- _Task_:
A faithful, complete copy of the records is required.

━━━━━━━━

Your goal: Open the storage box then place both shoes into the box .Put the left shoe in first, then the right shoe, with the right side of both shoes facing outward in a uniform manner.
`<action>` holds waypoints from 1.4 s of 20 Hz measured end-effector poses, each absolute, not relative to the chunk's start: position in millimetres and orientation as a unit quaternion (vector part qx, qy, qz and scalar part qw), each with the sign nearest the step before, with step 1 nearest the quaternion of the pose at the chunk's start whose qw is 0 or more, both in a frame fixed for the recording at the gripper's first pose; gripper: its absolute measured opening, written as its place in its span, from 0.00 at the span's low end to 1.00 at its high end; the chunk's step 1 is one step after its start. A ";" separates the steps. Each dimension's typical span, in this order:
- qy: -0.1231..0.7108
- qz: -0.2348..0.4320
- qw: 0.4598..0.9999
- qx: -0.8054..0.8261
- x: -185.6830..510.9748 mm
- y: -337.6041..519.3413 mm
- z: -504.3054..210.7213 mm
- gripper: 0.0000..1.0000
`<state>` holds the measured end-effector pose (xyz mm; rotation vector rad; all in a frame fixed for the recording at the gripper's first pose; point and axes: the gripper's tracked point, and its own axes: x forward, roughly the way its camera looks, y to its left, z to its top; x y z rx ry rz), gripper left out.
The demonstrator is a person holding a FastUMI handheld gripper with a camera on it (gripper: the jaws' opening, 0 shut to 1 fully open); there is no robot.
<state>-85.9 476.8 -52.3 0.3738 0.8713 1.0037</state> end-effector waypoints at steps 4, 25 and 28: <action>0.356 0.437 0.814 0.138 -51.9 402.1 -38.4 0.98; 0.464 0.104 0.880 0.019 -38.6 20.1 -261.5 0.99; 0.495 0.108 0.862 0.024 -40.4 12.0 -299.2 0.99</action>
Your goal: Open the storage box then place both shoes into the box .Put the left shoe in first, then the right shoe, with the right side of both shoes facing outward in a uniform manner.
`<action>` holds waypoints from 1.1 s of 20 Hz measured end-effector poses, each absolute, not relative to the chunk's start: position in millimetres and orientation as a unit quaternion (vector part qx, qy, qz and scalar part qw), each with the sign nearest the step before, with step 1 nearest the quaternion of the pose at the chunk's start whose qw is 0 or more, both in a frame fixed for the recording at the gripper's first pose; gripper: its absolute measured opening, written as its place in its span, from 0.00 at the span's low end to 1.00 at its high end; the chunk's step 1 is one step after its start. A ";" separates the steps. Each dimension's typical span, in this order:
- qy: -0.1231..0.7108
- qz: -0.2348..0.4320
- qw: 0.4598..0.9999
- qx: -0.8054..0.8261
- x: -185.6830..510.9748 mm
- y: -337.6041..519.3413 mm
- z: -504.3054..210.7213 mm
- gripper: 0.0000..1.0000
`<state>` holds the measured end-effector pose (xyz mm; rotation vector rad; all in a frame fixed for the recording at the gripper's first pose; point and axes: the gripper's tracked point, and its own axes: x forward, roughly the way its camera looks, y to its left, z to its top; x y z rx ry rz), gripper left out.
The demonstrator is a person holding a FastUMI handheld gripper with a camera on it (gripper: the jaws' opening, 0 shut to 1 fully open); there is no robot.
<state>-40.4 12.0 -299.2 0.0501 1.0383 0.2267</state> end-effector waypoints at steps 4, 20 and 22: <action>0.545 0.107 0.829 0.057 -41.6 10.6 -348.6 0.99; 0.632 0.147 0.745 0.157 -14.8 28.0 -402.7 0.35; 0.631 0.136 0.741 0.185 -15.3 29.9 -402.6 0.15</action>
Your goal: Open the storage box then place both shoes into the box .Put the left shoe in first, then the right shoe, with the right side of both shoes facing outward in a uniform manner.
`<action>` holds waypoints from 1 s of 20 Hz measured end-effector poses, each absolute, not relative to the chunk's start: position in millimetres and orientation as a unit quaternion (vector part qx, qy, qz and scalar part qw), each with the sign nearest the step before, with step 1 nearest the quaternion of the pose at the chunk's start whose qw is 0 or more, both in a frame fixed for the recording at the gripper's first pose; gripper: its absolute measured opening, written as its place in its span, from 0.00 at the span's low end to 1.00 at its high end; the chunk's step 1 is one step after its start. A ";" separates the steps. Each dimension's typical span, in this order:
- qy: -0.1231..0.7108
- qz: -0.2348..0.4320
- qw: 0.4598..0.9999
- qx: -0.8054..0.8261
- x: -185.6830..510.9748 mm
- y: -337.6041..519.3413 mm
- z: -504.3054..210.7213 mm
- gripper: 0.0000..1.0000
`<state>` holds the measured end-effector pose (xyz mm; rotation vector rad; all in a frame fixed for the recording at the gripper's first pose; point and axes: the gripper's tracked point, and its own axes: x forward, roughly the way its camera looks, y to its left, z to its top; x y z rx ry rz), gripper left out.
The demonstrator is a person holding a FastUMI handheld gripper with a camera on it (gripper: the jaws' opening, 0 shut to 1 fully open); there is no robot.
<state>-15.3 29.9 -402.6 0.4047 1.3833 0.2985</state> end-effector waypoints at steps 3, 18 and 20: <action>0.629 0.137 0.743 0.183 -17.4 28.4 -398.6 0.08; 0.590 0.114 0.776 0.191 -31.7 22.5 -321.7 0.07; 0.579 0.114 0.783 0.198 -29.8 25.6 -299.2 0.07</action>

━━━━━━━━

- _Finished exercise_:
Your goal: Open the storage box then place both shoes into the box .Put the left shoe in first, then the right shoe, with the right side of both shoes facing outward in a uniform manner.
`<action>` holds waypoints from 1.4 s of 20 Hz measured end-effector poses, each absolute, not relative to the chunk's start: position in millimetres and orientation as a unit quaternion (vector part qx, qy, qz and scalar part qw), each with the sign nearest the step before, with step 1 nearest the quaternion of the pose at the chunk's start whose qw is 0 or more, both in a frame fixed for the recording at the gripper's first pose; gripper: its absolute measured opening, written as its place in its span, from 0.00 at the span's low end to 1.00 at its high end; the chunk's step 1 is one step after its start. A ";" separates the steps. Each dimension's typical span, in this order:
- qy: -0.1231..0.7108
- qz: -0.2348..0.4320
- qw: 0.4598..0.9999
- qx: -0.8054..0.8261
- x: -185.6830..510.9748 mm
- y: -337.6041..519.3413 mm
- z: -504.3054..210.7213 mm
- gripper: 0.0000..1.0000
`<state>` holds the measured end-effector pose (xyz mm; rotation vector rad; all in a frame fixed for the recording at the gripper's first pose; point and axes: the gripper's tracked point, and its own axes: x forward, roughly the way its camera looks, y to its left, z to its top; x y z rx ry rz), gripper left out.
The demonstrator is a person holding a FastUMI handheld gripper with a camera on it (gripper: the jaws' opening, 0 shut to 1 fully open); there is no robot.
<state>-85.9 476.8 -52.3 0.3738 0.8713 1.0037</state> end-effector waypoints at steps 4, 25 and 28: <action>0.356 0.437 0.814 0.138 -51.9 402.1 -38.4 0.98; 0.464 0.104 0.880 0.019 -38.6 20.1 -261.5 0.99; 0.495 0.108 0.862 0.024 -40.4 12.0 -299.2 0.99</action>
Your goal: Open the storage box then place both shoes into the box .Put the left shoe in first, then the right shoe, with the right side of both shoes facing outward in a uniform manner.
`<action>` holds waypoints from 1.1 s of 20 Hz measured end-effector poses, each absolute, not relative to the chunk's start: position in millimetres and orientation as a unit quaternion (vector part qx, qy, qz and scalar part qw), each with the sign nearest the step before, with step 1 nearest the quaternion of the pose at the chunk's start whose qw is 0 or more, both in a frame fixed for the recording at the gripper's first pose; gripper: its absolute measured opening, written as its place in its span, from 0.00 at the span's low end to 1.00 at its high end; the chunk's step 1 is one step after its start. A ";" separates the steps. Each dimension's typical span, in this order:
- qy: -0.1231..0.7108
- qz: -0.2348..0.4320
- qw: 0.4598..0.9999
- qx: -0.8054..0.8261
- x: -185.6830..510.9748 mm
- y: -337.6041..519.3413 mm
- z: -504.3054..210.7213 mm
- gripper: 0.0000..1.0000
`<state>` holds the measured end-effector pose (xyz mm; rotation vector rad; all in a frame fixed for the recording at the gripper's first pose; point and axes: the gripper's tracked point, and its own axes: x forward, roughly the way its camera looks, y to its left, z to its top; x y z rx ry rz), gripper left out.
The demonstrator is a person holding a FastUMI handheld gripper with a camera on it (gripper: the jaws' opening, 0 shut to 1 fully open); there is no robot.
<state>-40.4 12.0 -299.2 0.0501 1.0383 0.2267</state> end-effector waypoints at steps 4, 20 and 22: <action>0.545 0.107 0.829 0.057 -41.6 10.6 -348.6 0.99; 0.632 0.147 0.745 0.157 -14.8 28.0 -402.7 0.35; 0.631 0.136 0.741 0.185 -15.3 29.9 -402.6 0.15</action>
Your goal: Open the storage box then place both shoes into the box .Put the left shoe in first, then the right shoe, with the right side of both shoes facing outward in a uniform manner.
`<action>` holds waypoints from 1 s of 20 Hz measured end-effector poses, each absolute, not relative to the chunk's start: position in millimetres and orientation as a unit quaternion (vector part qx, qy, qz and scalar part qw), each with the sign nearest the step before, with step 1 nearest the quaternion of the pose at the chunk's start whose qw is 0 or more, both in a frame fixed for the recording at the gripper's first pose; gripper: its absolute measured opening, written as its place in its span, from 0.00 at the span's low end to 1.00 at its high end; the chunk's step 1 is one step after its start. A ";" separates the steps. Each dimension's typical span, in this order:
- qy: -0.1231..0.7108
- qz: -0.2348..0.4320
- qw: 0.4598..0.9999
- qx: -0.8054..0.8261
- x: -185.6830..510.9748 mm
- y: -337.6041..519.3413 mm
- z: -504.3054..210.7213 mm
- gripper: 0.0000..1.0000
`<state>` holds the measured end-effector pose (xyz mm; rotation vector rad; all in a frame fixed for the recording at the gripper's first pose; point and axes: the gripper's tracked point, and its own axes: x forward, roughly the way its camera looks, y to its left, z to its top; x y z rx ry rz), gripper left out.
The demonstrator is a person holding a FastUMI handheld gripper with a camera on it (gripper: the jaws' opening, 0 shut to 1 fully open); there is no robot.
<state>-15.3 29.9 -402.6 0.4047 1.3833 0.2985</state> end-effector waypoints at steps 3, 18 and 20: <action>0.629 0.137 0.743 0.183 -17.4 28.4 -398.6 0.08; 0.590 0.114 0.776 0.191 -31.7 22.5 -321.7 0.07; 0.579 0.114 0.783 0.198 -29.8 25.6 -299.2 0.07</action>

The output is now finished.